Perhaps, not regretting it made me a bad person but if it did, I was okay with that. My only hope was that Carl never learned the reason I left him. I never wanted to hurt him, I just wasn’t in love with him.
Carl picked me up from the train station and we rode home in silence. I wondered if there were clues left on my skin that it had been touched by somebody who wasn’t Carl. When we arrived at his, I couldn’t look him in the eye. He reached down to kiss me but I titled my head slightly, so that he had to kiss the corner of my mouth. I didn’t want him to taste another man on my lips.
I looked around me as I threw my bag to the bottom of his stairs. Nothing here was mine; I had no personality in this house. I opened the back door to get some air and sat on the stone steps in his garden. A couple of seconds passed before I heard Carl behind me, pain thrashing around in his throat. “Babe? What’s wrong?”
I looked up, his lean torso towering over me and I remembered something I had heard a long time ago; “If you love somebody, you can never be friends with them.” I pulled at the grass by my feet, “it wouldn’t hurt me to be his friend.

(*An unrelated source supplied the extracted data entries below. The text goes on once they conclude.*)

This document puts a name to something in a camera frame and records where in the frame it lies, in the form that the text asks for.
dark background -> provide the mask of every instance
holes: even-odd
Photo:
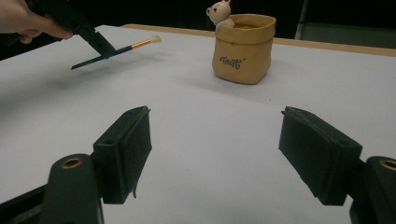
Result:
[[[93,26],[127,23],[214,30],[206,9],[217,0],[70,0]],[[309,0],[305,21],[396,28],[396,0]],[[232,13],[255,13],[276,18],[276,37],[294,38],[304,0],[233,0]],[[29,44],[0,46],[0,60],[52,43],[41,35]]]

bear figurine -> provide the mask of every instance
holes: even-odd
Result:
[[[231,0],[222,0],[206,10],[206,15],[209,16],[210,20],[216,25],[216,31],[221,30],[223,26],[235,26],[233,19],[230,18],[230,4]]]

white table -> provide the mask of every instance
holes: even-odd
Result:
[[[361,159],[396,158],[396,58],[274,45],[257,85],[217,78],[213,37],[102,26],[116,49],[96,57],[79,36],[0,62],[0,203],[46,184],[60,158],[91,154],[126,110],[150,109],[153,149],[137,199],[105,205],[106,223],[350,223],[327,207],[277,149],[290,105],[363,145]]]

human hand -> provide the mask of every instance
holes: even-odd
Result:
[[[52,19],[32,12],[24,0],[0,0],[0,34],[18,33],[20,41],[29,44],[42,32],[61,39],[73,36]]]

makeup brush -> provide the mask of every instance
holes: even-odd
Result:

If anything I think I’d be happier”. The shock admission ran through my head, cascading guilt through my soul.
We were childhood sweethearts, but I wasn’t a child anymore. I needed to be free and I wore the boredom on my body like an old coat. I thought back to that morning; the distaste had lingered on my tongue, between my teeth, it choked me as I stirred.
My boyfriend’s alarm went off; the same time it had every morning. Carl climbed out of bed to begin his morning routine; the same way he did every morning. I rolled back under the covers, seeking solace in his duvet. I wasn’t ready to see the world.
I’d been texting Brad for a few weeks. We’d known each other for years, he was best friends older brother; as long as I had known Brad, Carl and I had been together. At first it was the odd one liner, the bad joke, the insulting comment but now things were different. I found myself reaching for my phone first thing every morning to see if Brad had messaged me. I liked the idea of being the first thing on his mind when he woke up. He was definitely the first person on mine. That day was no different.
Carl drove us to the train station in silence. The rain came down hard and collided with the windows making tiny tears down the glass. My mind was somewhere else. I looked at Carl, his mousy brown hair was a credit to his temperament and his eyes were a darker shade of kind. His lips were plump but wonky. Almost desirable, but not quite. He had features that on their own were docile and bleak, they made his face bland at best. I liked it, but I didn’t love it.
Carl turned and smiled at me. “Have fun this weekend, send my love to everyone.” I looked back out the window as if to ignore him, but placed my hand on his thigh. It was skinny, skinnier than mine. “I will.” It wasn’t a flippant comment; I knew I would have fun. I just didn’t know how much.
The day passed by in a blur. At work I didn’t do much. I spent the day texting Brad, telling him all the crass things I would let him do to me and I to him in return. On the train, I got ready. I had planned this outfit for weeks. The top was black and cropped to show my abs. The long sleeves were fishnet, showing peaks of my freshly tanned skin. The jeans were black and clinched at my waist. As my train pulled into St. Pancras Station, I caught a glimpse of my reflection; I looked good. I looked single.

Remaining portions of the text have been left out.